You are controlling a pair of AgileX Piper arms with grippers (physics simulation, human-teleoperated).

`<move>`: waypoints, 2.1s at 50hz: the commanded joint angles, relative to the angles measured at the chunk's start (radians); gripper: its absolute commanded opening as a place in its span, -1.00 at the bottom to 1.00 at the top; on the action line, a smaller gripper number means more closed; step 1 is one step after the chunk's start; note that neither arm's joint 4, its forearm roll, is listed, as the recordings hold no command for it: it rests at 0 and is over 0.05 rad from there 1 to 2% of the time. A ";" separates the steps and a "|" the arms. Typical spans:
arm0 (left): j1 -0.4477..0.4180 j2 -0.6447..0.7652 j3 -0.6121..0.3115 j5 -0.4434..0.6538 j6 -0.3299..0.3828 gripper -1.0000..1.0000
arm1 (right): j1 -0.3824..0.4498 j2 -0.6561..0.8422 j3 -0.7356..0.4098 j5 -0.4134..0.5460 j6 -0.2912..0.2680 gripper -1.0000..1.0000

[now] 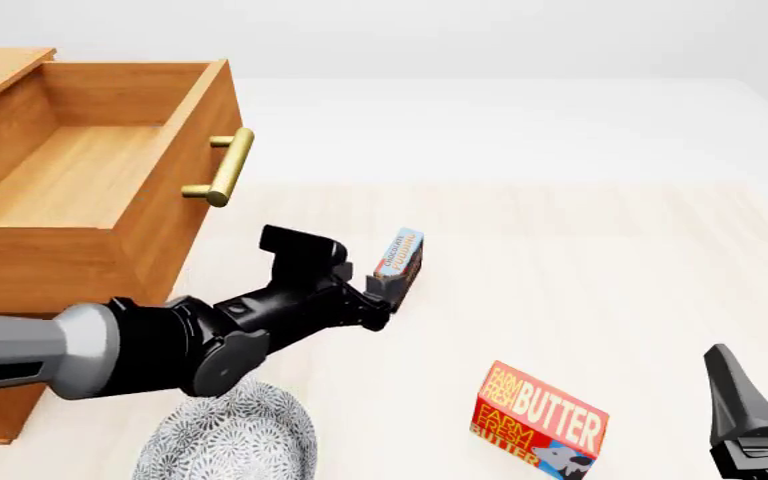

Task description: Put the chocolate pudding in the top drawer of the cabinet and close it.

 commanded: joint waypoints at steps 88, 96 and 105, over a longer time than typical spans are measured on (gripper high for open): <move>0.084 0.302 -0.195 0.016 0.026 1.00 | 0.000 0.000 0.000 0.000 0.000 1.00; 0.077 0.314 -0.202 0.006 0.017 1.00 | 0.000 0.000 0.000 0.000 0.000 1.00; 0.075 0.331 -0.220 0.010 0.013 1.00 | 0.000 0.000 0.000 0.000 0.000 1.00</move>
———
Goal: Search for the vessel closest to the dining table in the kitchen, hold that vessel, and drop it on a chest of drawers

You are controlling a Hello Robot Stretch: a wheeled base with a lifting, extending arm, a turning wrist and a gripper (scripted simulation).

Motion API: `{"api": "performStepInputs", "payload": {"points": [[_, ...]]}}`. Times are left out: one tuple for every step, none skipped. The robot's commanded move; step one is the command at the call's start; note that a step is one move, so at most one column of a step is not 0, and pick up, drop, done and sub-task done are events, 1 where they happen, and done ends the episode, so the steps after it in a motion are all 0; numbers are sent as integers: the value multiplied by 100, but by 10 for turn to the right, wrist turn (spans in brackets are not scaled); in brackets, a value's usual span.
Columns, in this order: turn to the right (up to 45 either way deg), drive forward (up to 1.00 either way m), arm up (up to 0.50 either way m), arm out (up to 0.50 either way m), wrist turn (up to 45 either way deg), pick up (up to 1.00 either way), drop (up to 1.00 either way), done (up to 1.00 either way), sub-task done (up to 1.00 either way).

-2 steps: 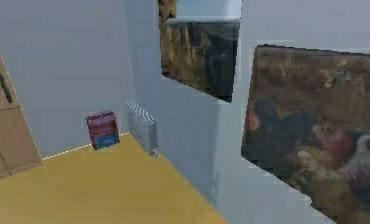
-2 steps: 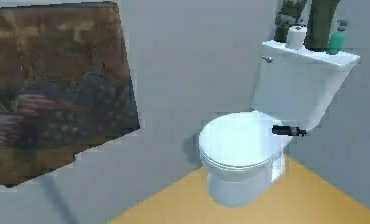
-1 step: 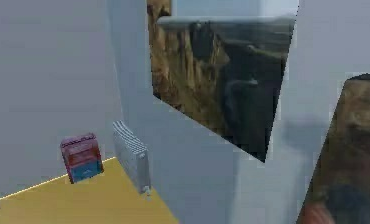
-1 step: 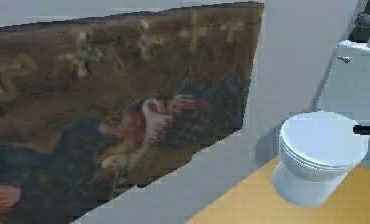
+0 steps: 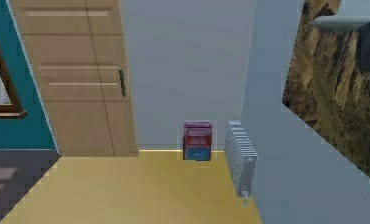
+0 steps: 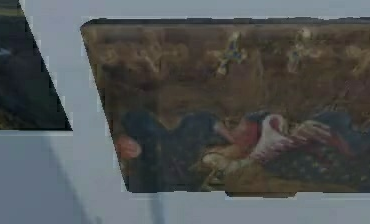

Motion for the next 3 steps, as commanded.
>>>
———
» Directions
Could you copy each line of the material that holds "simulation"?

» Output of the task
You are controlling a pair of AgileX Piper arms with grippers (physics simulation, human-teleoperated).
You are controlling a Hello Robot Stretch: a wheeled base with a lifting, extending arm, a turning wrist and a gripper (scripted simulation).

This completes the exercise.